▶ **Your goal**
Images in the records should be skipped while the rest is transcribed verbatim.

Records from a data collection
+ + + + +
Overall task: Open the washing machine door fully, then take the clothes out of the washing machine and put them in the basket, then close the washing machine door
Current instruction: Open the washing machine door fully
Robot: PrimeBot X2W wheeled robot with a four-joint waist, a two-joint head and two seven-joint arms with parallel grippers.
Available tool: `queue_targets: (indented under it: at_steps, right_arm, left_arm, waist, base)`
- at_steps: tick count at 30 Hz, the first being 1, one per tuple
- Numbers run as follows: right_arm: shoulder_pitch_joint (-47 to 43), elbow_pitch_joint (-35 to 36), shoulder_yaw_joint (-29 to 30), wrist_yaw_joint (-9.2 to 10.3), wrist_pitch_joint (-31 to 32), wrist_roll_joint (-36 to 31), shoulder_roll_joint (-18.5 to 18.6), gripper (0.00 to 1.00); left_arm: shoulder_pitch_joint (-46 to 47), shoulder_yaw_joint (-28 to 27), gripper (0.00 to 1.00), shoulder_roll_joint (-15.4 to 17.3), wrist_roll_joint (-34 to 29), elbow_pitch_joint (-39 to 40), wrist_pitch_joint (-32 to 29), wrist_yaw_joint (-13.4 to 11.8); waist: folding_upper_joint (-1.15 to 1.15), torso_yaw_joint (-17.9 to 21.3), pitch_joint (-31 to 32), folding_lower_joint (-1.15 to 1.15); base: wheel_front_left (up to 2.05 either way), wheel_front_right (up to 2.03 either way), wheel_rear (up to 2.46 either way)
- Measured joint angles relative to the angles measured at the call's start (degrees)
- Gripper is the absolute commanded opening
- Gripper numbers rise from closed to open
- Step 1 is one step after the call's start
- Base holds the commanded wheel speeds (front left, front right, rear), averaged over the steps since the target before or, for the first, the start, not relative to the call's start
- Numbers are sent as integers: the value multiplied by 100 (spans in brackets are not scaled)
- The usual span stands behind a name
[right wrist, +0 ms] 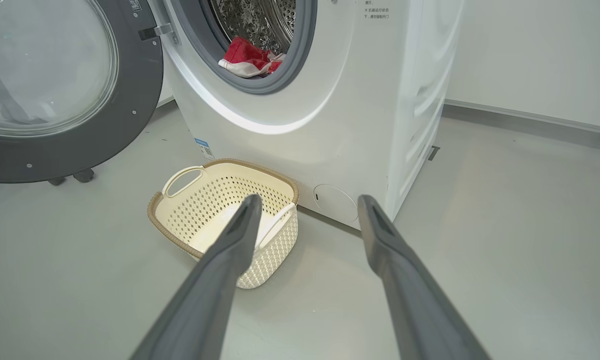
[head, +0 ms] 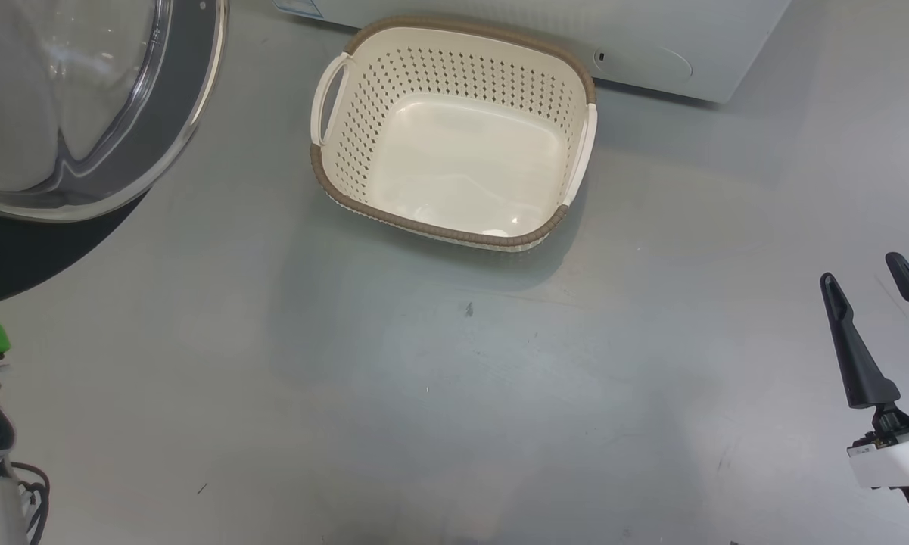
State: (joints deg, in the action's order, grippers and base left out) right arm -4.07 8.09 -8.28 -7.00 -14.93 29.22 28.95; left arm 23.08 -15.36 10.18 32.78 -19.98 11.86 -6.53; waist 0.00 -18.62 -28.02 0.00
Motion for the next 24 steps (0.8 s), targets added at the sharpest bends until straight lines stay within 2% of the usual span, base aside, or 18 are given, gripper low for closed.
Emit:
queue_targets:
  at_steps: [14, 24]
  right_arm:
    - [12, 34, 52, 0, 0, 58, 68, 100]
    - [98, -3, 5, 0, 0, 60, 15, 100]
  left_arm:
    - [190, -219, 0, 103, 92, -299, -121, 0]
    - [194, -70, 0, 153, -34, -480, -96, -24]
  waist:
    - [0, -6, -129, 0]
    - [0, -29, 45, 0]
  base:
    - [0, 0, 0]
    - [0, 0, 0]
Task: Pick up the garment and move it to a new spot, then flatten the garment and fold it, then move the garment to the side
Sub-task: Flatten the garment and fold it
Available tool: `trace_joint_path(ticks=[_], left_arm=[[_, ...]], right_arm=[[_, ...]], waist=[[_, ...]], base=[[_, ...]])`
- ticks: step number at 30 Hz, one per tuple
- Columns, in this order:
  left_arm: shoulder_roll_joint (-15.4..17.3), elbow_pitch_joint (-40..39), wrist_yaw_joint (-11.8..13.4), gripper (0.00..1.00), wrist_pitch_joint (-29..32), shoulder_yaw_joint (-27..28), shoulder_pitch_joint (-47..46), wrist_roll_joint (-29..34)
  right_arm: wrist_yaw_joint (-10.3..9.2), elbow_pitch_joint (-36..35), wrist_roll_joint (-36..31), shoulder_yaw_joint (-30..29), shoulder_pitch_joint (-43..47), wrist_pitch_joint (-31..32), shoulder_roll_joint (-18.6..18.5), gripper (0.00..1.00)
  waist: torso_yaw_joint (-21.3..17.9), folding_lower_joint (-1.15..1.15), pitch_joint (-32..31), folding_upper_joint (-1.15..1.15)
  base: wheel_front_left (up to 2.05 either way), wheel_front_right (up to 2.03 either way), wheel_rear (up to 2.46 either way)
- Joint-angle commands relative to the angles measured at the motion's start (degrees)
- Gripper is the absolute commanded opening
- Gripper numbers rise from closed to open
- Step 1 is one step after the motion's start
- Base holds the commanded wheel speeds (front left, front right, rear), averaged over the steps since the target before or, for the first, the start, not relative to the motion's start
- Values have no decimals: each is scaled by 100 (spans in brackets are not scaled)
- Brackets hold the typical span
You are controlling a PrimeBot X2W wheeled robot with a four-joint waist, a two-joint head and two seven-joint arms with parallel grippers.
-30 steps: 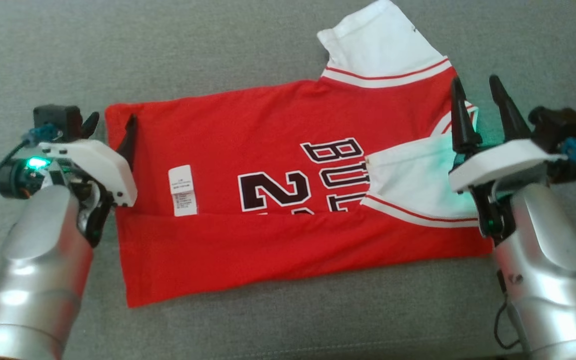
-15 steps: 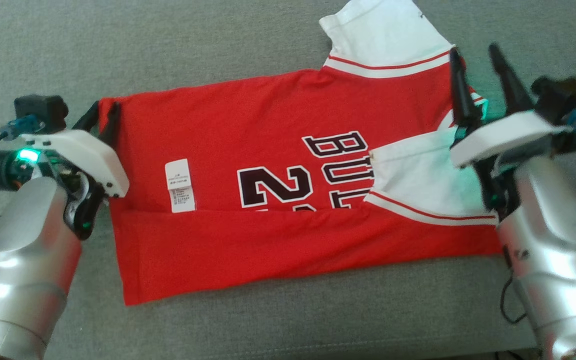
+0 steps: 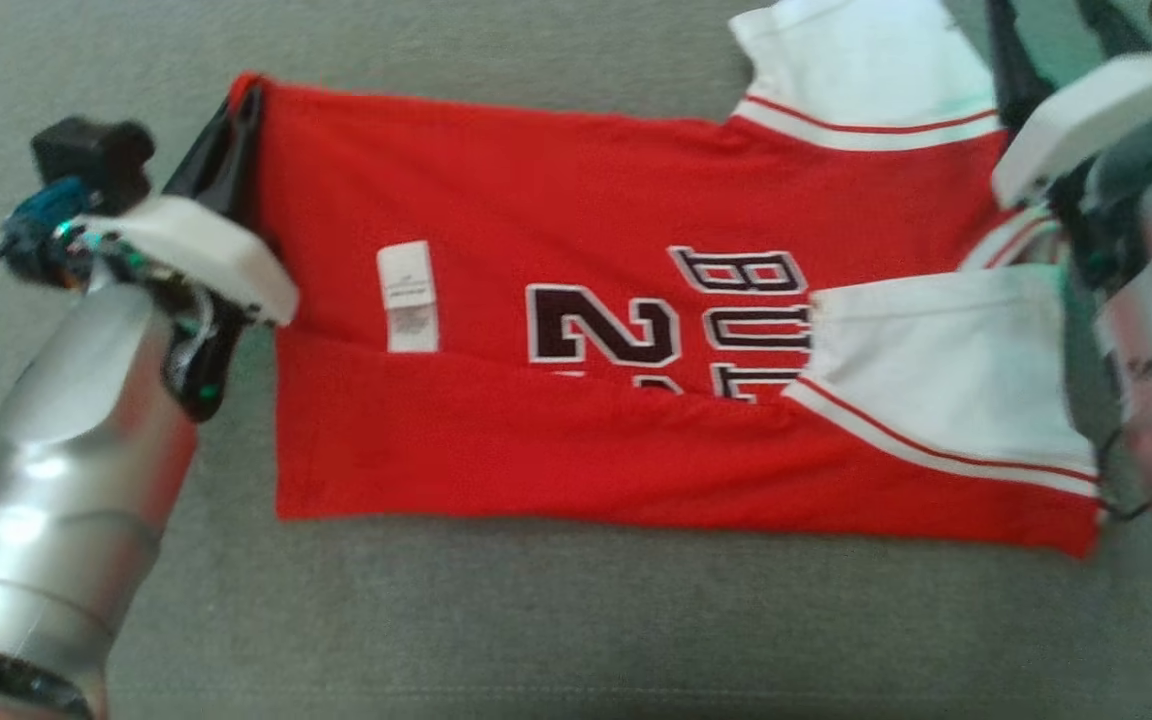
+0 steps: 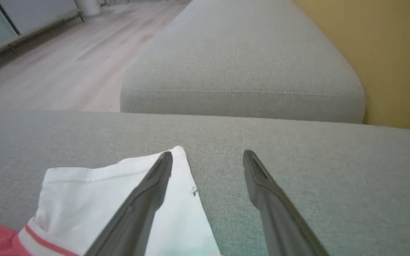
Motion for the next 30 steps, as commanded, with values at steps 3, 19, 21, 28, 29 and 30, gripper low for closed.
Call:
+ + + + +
▶ **Exercise output**
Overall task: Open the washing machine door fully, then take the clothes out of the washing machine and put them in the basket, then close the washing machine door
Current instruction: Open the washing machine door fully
Robot: PrimeBot X2W wheeled robot with a four-joint waist, a two-joint head and two seven-joint arms with parallel grippers.
Available tool: `queue_targets: (indented under it: at_steps, right_arm, left_arm, waist, base)`
- at_steps: tick count at 30 Hz, the first being 1, one per tuple
- Numbers run as follows: right_arm: shoulder_pitch_joint (-47 to 43), elbow_pitch_joint (-35 to 36), shoulder_yaw_joint (-29 to 30), wrist_yaw_joint (-9.2 to 10.3), wrist_pitch_joint (-31 to 32), wrist_roll_joint (-36 to 31), shoulder_roll_joint (-18.5 to 18.6), gripper (0.00 to 1.00); left_arm: shoulder_pitch_joint (-46 to 47), shoulder_yaw_joint (-28 to 27), gripper (0.00 to 1.00), shoulder_roll_joint (-15.4 to 17.3), wrist_roll_joint (-34 to 29), elbow_pitch_joint (-39 to 40), wrist_pitch_joint (-32 to 29), wrist_yaw_joint (-13.4 to 11.8); waist: folding_upper_joint (-1.15 to 1.15), torso_yaw_joint (-17.9 to 21.3), pitch_joint (-31 to 32), folding_lower_joint (-1.15 to 1.15); base: wheel_front_left (up to 2.05 either way), wheel_front_right (up to 2.03 either way), wheel_rear (up to 2.46 either way)
- Measured joint angles relative to the angles measured at the call's start (degrees)
- Gripper is the absolute commanded opening
- Gripper numbers rise from closed to open
- Step 1 is one step after the call's start
- Base holds the commanded wheel speeds (front left, front right, rear), averaged over the steps since the target before or, for the first, the start, not relative to the call's start
- Numbers are sent as integers: the value multiplied by 100 (spans in brackets are not scaled)
- The usual span stands behind a name
[right wrist, +0 ms] 
[head, +0 ms] 
State: (joints deg, in the action's order, grippers and base left out) right arm -4.07 8.09 -8.28 -7.00 -14.93 29.22 28.95; left arm 23.08 -15.36 10.18 32.78 -19.98 11.86 -6.53; waist 0.00 -18.62 -28.02 0.00
Motion for the next 24 steps (0.8 s), targets added at the sharpest bends until straight lines stay within 2% of the usual span, base aside, or 18 are given, gripper low for closed.
Emit:
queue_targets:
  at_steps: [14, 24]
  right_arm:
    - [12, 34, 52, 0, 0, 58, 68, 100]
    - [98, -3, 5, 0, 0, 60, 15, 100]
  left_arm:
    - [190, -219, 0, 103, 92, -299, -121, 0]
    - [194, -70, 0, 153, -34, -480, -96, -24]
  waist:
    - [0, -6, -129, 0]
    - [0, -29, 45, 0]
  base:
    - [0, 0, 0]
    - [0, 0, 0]
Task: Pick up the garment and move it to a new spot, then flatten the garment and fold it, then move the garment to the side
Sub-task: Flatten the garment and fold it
Available tool: `trace_joint_path(ticks=[_], left_arm=[[_, ...]], right_arm=[[_, ...]], waist=[[_, ...]], base=[[_, ...]])`
- ticks: step number at 30 Hz, one per tuple
- Columns, in this order:
  left_arm: shoulder_roll_joint (-15.4..17.3), elbow_pitch_joint (-40..39), wrist_yaw_joint (-11.8..13.4), gripper (0.00..1.00), wrist_pitch_joint (-29..32), shoulder_yaw_joint (-27..28), shoulder_pitch_joint (-47..46), wrist_roll_joint (-29..34)
  right_arm: wrist_yaw_joint (-10.3..9.2), elbow_pitch_joint (-36..35), wrist_roll_joint (-36..31), shoulder_yaw_joint (-30..29), shoulder_pitch_joint (-43..47), wrist_pitch_joint (-31..32), shoulder_roll_joint (-18.6..18.5), gripper (0.00..1.00)
  waist: torso_yaw_joint (-21.3..17.9), folding_lower_joint (-1.15..1.15), pitch_joint (-32..31), folding_upper_joint (-1.15..1.15)
  base: wheel_front_left (up to 2.05 either way), wheel_front_right (up to 2.03 either way), wheel_rear (up to 2.46 either way)
- Joint-angle commands relative to the angles measured at the motion's start (degrees)
- Gripper is the absolute commanded opening
- Gripper numbers rise from closed to open
- Step 1 is one step after the motion's start
- Base holds the commanded wheel speeds (front left, front right, rear), averaged over the steps since the target before or, for the first, the start, not relative to the motion's start
- Values have no decimals: each is scaled by 100 (spans in brackets are not scaled)
- Brackets hold the typical span
You are controlling a PrimeBot X2W wheeled robot with a four-joint waist, a two-joint head and two seven-joint arms with parallel grippers.
-30 steps: 
-15 steps: 
+0 steps: 
+0 steps: 
Motion for the next 30 steps, as commanded, with values at steps 3, 19, 21, 28, 29 and 30, gripper low for closed.
Call:

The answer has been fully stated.